CalSERVE Senator Benedict Llave was concerned that ASUC Senate Resolution 78, In Support of Bills, would undermine previously passed resolutions and would not retain the integrity of the ASUC if passed. The resolution, if passed, would make “the sponsors of this bill automatically pass more bills than any other Senator, and therefore automatically become the best Senators, forever, hands down, period, no questions asked.”
- According to SQUELCH! Senator Zoe Brouns, co-sponsor of the resolution, the bill is to be taken as a joke and is not meant to undermine the student government. “I do take this job seriously,” Brouns said. “Past SQUELCH! senators have also proved dedication.”
- Student Action Senator Andre Luu said that while he was originally against the bill, he now supports it because he does not think the bill will characterize the senate in a negative manner.
- “(The) real work we do isn’t in this room,” said SQUELCH! Senator Sina Rashidi, co-sponsor of the resolution. “The bill is a piece of paper; it means nothing to us.”
- Llave said he is unable to laugh at the resolution because of the fact that the [email protected] community will not have representation in the senate for the next academic year.
- Independent Senator Sumayyah Din motioned for the resolution to be withdrawn, and the withdrawal passed with unanimous consent.
ASUC Senate Resolution 81 amended the ADA Accessibility Fund bylaws by renaming the fund the Disability Inclusion Grant and expanding the grant’s criteria.
- The amended bylaws will make the grant available for disabled students to fund their academic accommodations at UC Berkeley. The grant will also be used to pay for disability accommodations at ASUC-sponsored events.
- The current limit in the fund is $500 per application, according to the resolution.

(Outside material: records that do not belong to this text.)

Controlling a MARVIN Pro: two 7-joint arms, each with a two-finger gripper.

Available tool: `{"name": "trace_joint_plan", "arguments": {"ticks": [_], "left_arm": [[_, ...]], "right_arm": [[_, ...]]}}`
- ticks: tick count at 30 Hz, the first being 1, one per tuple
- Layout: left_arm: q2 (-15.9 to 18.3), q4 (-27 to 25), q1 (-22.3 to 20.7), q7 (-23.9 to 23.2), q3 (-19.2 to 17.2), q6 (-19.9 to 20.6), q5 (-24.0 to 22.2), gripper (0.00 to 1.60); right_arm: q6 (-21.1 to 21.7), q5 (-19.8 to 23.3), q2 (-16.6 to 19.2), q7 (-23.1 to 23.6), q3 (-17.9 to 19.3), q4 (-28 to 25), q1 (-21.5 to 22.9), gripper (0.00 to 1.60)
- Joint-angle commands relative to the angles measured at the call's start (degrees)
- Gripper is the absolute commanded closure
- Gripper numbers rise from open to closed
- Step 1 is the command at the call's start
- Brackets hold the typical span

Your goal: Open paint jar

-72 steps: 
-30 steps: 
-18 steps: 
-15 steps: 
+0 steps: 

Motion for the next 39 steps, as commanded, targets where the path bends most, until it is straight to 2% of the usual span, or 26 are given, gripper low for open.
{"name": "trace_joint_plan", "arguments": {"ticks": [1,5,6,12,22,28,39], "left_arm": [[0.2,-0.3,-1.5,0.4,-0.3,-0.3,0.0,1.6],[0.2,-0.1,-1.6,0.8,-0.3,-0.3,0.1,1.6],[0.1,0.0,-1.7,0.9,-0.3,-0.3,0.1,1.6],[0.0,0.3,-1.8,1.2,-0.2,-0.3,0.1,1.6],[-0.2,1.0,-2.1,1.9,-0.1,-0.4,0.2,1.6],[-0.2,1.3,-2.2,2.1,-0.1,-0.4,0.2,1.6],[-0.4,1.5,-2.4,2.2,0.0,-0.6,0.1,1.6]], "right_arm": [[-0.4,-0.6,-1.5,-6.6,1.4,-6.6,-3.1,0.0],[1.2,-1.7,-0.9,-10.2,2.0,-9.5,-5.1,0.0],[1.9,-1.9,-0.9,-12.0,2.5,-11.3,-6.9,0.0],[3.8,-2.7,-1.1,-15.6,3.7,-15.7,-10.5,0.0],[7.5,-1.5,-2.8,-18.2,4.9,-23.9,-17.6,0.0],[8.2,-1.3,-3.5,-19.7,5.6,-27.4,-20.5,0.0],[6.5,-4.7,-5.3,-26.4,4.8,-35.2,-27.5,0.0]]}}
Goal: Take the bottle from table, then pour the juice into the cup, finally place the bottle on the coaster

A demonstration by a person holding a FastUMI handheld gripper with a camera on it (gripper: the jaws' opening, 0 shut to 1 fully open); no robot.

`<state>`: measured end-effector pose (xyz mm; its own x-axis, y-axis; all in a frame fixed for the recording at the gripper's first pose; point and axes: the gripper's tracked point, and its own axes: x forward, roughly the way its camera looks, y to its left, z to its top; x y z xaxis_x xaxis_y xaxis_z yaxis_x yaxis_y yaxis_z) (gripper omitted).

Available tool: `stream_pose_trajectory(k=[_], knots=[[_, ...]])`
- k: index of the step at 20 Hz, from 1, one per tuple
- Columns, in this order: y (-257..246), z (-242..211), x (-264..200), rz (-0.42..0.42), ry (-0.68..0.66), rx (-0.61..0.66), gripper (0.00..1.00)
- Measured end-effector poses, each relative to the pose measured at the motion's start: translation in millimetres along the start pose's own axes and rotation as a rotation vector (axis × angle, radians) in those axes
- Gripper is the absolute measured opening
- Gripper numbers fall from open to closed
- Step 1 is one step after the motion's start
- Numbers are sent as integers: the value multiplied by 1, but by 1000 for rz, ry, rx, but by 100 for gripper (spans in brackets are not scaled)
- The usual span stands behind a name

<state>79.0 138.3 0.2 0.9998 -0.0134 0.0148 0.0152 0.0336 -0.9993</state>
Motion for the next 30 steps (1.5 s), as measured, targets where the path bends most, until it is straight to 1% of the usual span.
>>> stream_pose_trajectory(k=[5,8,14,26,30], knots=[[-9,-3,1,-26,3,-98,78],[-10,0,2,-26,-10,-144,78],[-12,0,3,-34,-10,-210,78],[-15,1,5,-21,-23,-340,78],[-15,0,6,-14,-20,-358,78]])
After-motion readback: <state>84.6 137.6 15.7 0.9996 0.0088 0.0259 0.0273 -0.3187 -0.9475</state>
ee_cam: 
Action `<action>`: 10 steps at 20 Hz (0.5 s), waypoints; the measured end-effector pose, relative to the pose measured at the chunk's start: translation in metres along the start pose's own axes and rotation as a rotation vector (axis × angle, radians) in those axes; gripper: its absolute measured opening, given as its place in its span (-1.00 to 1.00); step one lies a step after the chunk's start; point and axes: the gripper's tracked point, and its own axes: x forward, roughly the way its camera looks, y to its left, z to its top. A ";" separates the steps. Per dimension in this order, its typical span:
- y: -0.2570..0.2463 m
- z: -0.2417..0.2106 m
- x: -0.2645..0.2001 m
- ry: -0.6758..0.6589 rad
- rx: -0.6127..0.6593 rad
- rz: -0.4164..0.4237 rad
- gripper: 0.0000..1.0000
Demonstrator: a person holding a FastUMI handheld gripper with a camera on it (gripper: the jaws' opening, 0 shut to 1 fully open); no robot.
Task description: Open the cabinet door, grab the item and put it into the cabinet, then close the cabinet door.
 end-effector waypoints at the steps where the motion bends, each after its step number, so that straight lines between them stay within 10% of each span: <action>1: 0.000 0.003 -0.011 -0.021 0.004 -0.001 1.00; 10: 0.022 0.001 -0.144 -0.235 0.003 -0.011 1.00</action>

ASUC Senate Resolution 82 set a default meeting time for the ASUC standing committees to 7:30 p.m. Monday nights.
- According to ASUC Attorney General Alek Klimek, the primary sponsor for the resolution, changing the meeting times to after 7:30 p.m. would require a two-thirds vote by the entire committee, and changing the meeting times to before 7:30 p.m. would require unanimous committee agreement.
- “The reasoning is that committee members now know to expect that they will be busy from 7:30 to potentially how long the meeting will last,” Klimek said in an email. Previous to this bill, senate standing committees had no default meeting times on Monday nights.